WORK INSTRUCTION:
Each line of the material must be reproduced exactly; pictures stay out.
--------------------
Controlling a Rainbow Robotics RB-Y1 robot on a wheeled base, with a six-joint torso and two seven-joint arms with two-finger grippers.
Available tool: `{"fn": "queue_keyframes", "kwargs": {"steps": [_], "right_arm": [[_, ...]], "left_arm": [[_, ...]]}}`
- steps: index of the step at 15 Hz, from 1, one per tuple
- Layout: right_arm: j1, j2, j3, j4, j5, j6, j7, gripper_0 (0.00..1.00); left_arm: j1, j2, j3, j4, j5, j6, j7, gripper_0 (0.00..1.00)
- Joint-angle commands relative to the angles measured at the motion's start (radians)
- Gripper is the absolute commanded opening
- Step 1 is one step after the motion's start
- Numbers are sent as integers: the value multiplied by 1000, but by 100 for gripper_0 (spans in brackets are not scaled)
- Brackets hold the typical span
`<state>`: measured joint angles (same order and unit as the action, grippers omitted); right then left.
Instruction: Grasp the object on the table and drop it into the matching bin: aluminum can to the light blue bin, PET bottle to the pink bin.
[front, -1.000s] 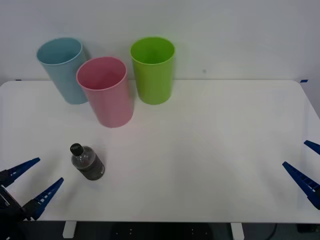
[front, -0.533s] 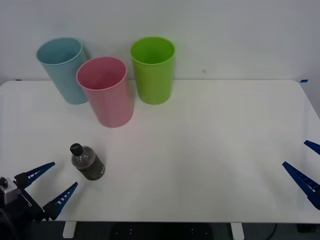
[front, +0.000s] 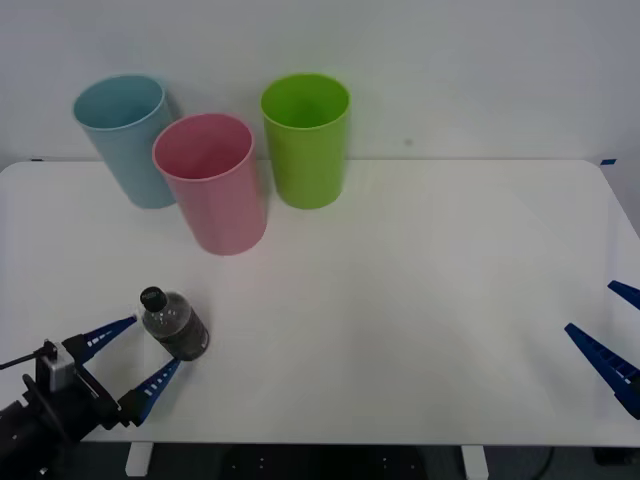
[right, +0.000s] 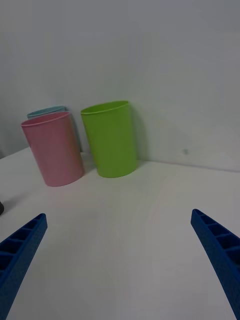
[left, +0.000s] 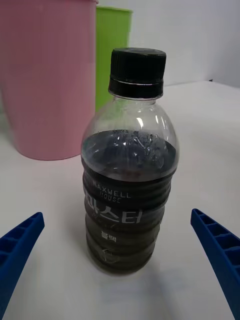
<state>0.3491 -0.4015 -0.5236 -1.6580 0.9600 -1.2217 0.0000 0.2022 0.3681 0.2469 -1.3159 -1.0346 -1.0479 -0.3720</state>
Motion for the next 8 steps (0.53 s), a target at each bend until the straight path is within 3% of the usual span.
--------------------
REPLY TO THE EXERCISE:
Controlling a Rainbow Robotics RB-Y1 robot on a wheeled base, with a six-joint torso and two seven-joint arms with two-finger grippers.
Available tool: `{"fn": "queue_keyframes", "kwargs": {"steps": [_], "right_arm": [[_, ...]], "left_arm": [[_, ...]]}}`
- steps: index of the step at 15 Hz, from 1, one per tuple
- Layout: right_arm: j1, j2, j3, j4, j5, j6, j7, gripper_0 (0.00..1.00); left_arm: j1, j2, j3, j4, j5, j6, j7, gripper_0 (0.00..1.00)
- Joint-angle commands relative to the angles measured at the motion's start (radians)
- Gripper is the absolute commanded opening
- Step 1 is one step after the motion's start
- Numbers are sent as integers: the value multiplied by 1000, but by 100 for gripper_0 (spans in brackets are not scaled)
- Brackets hold the typical span
`<state>`: measured joint angles (same order and unit as the action, grippers omitted); right then left.
Instruction: Grasp the object on the table and drop it into the matching bin: aluminum can to the light blue bin, PET bottle to the pink bin.
[front, -1.000s] 
[front, -0.533s] 
[front, +0.000s] 
[right, +0.000s] 
[left, +0.000s] 
<state>0.3491 -0.4015 -0.5236 -1.6580 0.9600 -1.2217 0.0000 0.2022 0.3681 0.2469 -1.3159 -1.0346 -1.0479 -0.3720</state>
Motion for the next 8 steps (0.53 s), a target at each bend until the straight path is within 3% of the usual span.

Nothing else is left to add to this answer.